- _Instructions for the task_: In the listing below, find each line holding "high" and copy it.

• • •

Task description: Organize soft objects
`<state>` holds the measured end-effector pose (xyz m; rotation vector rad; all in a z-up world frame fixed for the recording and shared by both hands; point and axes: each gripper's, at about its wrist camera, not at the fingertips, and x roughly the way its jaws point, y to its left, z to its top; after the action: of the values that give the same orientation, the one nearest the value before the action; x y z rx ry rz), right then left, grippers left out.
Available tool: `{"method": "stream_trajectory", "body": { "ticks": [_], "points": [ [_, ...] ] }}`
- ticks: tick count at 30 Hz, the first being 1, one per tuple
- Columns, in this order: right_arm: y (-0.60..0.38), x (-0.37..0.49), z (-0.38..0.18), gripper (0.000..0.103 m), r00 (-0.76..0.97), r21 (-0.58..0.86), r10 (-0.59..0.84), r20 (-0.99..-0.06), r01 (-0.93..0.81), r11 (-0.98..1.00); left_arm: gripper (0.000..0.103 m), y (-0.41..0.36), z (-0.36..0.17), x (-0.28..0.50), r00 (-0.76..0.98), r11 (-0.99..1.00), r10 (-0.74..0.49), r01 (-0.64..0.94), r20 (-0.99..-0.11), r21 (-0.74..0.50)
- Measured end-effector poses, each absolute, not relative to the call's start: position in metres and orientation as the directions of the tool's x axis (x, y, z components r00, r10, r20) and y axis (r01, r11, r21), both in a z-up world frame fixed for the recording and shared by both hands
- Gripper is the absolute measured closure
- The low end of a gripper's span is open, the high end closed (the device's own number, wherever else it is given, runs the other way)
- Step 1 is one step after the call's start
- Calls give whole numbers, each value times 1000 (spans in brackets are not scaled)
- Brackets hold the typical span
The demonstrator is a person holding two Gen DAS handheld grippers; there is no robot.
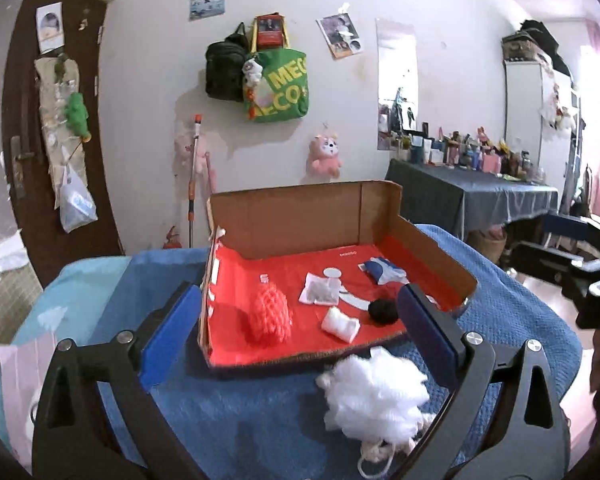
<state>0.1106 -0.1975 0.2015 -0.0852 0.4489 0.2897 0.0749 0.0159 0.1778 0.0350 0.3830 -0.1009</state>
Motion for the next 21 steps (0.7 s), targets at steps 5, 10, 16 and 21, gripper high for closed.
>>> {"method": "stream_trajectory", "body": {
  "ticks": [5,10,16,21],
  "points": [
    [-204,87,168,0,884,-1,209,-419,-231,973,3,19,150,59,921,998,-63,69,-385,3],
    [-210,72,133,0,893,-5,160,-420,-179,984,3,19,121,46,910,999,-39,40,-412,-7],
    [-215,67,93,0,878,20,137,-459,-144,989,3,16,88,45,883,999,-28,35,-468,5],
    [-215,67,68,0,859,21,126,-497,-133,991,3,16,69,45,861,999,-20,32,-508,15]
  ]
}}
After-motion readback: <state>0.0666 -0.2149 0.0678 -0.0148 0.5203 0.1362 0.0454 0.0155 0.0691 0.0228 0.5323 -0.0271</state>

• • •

- _Response area_:
- The low end of a gripper's span is open, the high end closed (the device's own number, wherever else it is given, runs the other way)
Motion for the next 21 steps (0.7 s), targets at steps 5, 10, 16 and 21, gripper high for closed.

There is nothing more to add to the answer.